By Kantaro Komiya
TOKYO (Reuters) -Japan is considering relaxing controls on exports to South Korea as its president, Yoon Suk-yeol, seeks to improve ties amid a strained East Asian security environment, the Sankei newspaper reported on Saturday.
Japan will decide whether to ease the curbs on shipping high-tech materials, which it imposed in 2019 over a dispute about Japan’s wartime forced labour of Korean workers, as the neighbours hold a series of talks aimed at solving the dispute, Sankei said, citing unidentified government sources.
Japan’s foreign ministry and trade ministry officials were not immediately available for comment on the report when Reuters contacted them outside regular business hours.
The issue of the export curbs would likely be resolved during consultations between South Korea and Japan on various issues including forced labour, South Korea’s foreign ministry said in a statement.
“Given the growing need to promote cooperation among countries sharing universal values at a time when the importance of economic security is increasing, we hope that Japan will judge wisely,” the South Korean ministry said.
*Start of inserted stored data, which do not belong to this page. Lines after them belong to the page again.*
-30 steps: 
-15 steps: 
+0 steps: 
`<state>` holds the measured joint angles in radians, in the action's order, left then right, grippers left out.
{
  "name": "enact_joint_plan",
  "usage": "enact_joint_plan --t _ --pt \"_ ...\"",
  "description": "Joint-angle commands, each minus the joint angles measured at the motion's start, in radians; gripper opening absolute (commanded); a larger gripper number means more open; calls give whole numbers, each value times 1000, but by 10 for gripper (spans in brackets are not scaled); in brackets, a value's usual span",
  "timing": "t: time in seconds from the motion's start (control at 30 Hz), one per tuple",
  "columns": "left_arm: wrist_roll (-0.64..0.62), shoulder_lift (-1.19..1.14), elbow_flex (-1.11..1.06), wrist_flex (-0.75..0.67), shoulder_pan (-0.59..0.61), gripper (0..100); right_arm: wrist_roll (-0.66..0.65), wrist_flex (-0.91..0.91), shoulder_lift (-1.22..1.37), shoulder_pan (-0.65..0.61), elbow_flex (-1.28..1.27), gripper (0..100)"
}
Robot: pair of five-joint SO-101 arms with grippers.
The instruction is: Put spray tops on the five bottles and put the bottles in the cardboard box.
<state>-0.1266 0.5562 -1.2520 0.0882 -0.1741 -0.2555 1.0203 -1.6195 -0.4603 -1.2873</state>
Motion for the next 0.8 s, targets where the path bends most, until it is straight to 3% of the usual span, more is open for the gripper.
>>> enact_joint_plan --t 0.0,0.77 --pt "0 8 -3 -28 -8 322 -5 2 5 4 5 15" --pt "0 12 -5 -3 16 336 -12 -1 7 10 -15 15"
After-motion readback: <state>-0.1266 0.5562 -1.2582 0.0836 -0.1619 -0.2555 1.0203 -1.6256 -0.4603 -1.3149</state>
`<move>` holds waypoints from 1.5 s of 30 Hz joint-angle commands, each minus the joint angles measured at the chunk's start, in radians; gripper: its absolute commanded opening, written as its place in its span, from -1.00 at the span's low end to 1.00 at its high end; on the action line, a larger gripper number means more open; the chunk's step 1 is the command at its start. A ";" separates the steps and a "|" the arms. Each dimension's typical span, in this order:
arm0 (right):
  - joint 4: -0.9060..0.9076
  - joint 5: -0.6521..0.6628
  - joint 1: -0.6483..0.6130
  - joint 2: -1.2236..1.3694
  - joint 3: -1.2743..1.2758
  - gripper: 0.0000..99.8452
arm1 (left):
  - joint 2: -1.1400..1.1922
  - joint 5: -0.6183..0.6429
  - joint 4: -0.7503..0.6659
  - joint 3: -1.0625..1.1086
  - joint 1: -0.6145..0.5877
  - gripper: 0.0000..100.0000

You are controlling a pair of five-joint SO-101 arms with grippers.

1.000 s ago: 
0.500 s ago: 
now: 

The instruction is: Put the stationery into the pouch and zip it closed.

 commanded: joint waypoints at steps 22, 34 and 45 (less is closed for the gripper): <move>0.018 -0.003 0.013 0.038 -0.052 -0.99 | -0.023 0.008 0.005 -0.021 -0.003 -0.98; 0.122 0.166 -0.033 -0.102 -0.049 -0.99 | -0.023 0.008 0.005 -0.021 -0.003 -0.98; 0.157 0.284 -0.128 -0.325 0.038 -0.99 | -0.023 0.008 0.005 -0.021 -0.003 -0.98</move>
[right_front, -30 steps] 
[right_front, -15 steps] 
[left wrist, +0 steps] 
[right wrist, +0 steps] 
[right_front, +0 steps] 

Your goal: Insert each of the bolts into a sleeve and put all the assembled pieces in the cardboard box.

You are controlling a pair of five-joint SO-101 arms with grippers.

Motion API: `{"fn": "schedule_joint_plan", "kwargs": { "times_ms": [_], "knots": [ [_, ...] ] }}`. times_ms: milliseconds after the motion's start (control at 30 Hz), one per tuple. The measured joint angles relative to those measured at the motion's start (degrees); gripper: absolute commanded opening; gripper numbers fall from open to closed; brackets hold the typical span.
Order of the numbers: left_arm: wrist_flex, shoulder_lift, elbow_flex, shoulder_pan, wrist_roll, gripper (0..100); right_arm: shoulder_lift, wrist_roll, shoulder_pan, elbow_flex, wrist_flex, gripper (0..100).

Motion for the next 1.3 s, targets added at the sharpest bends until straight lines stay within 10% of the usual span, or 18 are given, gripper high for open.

Foreign ministers of the two countries met for talks in Tokyo this month. Their diplomatic officials are due to meet on Monday in the South Korean capital, Seoul, as they near a conclusion of a plan for the resolving their dispute, Jiji news reported on Friday.
The East Asian neighbours, both important U.S. allies, share a bitter history dating to Japan’s colonisation of the Korean peninsula from 1910 to 1945.
Yoon, who became South Korea’s leader in May last year, has also made increasing cooperation with Japan a core goal despite the lingering disputes.